Method: How PARA Works

 PARA decomposes end-effector action prediction into pixel localization and height estimation — two steps that are naturally equivariant to spatial and viewpoint changes. ![PARA Method Pipeline](https://omidlab.net/para_website/media/PARA_Method_Overview_ray.png) **Three steps:** 1. **Where in the image and where along the ray?** Predict logits along each ray to get a dense 3D heatmap volume.

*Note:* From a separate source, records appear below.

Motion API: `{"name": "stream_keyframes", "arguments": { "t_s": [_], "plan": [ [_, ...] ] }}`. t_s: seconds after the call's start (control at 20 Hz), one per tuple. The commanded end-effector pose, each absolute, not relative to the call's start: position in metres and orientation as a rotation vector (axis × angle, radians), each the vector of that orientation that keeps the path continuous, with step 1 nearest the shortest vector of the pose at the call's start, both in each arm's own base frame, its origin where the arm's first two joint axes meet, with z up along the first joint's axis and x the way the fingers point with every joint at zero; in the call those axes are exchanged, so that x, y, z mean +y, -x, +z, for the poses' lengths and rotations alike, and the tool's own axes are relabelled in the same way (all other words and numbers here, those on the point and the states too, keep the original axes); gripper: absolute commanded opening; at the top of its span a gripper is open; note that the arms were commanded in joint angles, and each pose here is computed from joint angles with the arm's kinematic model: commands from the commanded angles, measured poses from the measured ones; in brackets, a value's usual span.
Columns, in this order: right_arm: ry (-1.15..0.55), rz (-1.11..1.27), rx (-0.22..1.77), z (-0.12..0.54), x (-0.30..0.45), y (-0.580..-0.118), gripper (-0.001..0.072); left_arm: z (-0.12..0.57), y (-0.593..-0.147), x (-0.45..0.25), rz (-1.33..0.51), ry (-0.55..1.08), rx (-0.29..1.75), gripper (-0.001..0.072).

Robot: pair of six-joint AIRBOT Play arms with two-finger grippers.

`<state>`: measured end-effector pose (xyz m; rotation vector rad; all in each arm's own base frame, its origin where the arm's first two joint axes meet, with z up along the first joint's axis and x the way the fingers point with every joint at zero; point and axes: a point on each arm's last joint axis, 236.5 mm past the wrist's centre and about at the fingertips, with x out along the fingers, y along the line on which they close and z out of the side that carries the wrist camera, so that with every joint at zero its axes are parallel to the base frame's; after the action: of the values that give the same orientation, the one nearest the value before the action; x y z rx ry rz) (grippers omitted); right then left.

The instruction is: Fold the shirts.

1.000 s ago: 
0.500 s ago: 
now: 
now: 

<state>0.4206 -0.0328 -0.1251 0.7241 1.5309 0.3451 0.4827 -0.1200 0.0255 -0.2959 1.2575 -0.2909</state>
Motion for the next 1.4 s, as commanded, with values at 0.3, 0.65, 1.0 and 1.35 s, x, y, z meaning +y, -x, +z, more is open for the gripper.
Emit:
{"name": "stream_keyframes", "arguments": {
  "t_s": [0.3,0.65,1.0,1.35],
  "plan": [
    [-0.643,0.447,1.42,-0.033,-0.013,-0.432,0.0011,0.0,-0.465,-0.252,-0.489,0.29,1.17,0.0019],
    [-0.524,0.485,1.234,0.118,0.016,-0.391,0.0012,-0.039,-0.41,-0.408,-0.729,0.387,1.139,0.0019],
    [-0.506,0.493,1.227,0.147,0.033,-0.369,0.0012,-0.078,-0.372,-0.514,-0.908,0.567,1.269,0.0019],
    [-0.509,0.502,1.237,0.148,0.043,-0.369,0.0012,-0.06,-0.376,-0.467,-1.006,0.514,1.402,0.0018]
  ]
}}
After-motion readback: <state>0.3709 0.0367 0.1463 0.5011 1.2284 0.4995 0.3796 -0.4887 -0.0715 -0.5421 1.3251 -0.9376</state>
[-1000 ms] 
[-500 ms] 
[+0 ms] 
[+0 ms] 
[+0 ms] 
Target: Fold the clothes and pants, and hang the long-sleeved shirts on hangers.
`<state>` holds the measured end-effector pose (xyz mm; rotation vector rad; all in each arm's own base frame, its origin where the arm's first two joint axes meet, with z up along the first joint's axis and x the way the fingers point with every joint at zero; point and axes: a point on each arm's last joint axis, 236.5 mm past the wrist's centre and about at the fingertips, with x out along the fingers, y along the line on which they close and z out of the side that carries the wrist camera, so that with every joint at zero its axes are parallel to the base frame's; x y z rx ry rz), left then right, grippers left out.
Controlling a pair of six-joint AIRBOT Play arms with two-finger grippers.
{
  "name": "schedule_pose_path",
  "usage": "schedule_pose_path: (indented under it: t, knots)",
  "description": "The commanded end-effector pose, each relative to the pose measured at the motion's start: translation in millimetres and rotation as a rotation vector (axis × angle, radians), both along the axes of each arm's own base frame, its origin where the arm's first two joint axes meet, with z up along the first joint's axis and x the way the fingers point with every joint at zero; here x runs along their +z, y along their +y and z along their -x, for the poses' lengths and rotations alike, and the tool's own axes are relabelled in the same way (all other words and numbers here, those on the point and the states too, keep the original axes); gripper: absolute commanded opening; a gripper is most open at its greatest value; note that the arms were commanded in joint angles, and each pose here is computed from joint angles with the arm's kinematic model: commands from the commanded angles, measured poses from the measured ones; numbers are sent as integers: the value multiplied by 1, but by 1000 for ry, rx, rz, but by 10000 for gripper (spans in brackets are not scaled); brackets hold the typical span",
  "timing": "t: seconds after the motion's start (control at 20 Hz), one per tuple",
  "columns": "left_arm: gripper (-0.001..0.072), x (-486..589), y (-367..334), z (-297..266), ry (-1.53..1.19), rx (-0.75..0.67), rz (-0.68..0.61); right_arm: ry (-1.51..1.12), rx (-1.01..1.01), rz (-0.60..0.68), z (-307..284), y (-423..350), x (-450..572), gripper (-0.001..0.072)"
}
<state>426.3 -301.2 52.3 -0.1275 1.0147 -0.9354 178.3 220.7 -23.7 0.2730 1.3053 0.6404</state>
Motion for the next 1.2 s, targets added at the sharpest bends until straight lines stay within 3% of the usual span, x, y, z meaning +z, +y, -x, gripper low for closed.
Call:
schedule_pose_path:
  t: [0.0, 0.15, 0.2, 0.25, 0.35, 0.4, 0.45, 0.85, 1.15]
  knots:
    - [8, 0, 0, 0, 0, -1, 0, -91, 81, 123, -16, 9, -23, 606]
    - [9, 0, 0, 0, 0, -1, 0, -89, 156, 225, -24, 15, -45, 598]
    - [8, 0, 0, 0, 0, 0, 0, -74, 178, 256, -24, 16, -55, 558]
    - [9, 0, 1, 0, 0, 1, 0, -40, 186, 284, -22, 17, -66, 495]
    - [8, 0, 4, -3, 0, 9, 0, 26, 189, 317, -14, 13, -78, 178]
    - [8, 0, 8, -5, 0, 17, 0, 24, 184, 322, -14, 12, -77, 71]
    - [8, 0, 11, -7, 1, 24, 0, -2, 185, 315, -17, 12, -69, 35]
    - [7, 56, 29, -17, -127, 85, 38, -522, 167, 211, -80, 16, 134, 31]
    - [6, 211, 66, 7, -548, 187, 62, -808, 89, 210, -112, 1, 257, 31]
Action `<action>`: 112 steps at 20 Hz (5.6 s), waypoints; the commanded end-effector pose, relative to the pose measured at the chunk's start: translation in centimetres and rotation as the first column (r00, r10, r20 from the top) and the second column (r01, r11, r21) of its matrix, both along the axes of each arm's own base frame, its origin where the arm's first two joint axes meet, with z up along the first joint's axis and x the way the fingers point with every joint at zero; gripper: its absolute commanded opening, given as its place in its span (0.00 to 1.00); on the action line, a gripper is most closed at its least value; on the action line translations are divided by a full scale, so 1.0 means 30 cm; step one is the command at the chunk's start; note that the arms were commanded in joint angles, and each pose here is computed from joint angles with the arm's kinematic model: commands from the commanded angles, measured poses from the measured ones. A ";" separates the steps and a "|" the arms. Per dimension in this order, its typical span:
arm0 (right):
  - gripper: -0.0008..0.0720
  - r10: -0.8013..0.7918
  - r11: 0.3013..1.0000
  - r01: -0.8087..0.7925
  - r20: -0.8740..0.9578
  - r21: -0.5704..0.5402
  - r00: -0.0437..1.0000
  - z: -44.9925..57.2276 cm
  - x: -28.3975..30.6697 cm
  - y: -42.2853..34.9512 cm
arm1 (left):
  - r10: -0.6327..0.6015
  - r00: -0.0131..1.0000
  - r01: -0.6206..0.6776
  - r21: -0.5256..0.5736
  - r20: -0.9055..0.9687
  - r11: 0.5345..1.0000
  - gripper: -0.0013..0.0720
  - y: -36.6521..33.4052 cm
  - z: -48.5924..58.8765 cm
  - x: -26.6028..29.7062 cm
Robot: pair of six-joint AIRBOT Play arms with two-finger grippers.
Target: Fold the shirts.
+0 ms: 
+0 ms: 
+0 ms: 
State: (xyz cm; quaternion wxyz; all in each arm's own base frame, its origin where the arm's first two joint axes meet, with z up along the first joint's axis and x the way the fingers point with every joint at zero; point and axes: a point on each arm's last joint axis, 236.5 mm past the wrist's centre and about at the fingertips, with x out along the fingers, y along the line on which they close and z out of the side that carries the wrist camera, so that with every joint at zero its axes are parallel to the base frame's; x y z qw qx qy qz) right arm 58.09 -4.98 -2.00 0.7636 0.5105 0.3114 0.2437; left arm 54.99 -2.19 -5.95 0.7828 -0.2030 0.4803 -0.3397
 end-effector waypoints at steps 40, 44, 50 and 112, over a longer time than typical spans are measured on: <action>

Argmax gives (u, v, z). 2. **3D recovery.** Given (u, v, z), recover the 3D end-effector position via camera pose and intrinsics. 3. **Auxiliary states.** Gripper open/close and rotation predicted by indexing features at the predicted pixel. **Key insight:** Because localization happens in pixel space, it is naturally equivariant to object translation and camera viewpoint changes. The model doesn't need to see every position or viewpoint — it just needs to find the object in the image.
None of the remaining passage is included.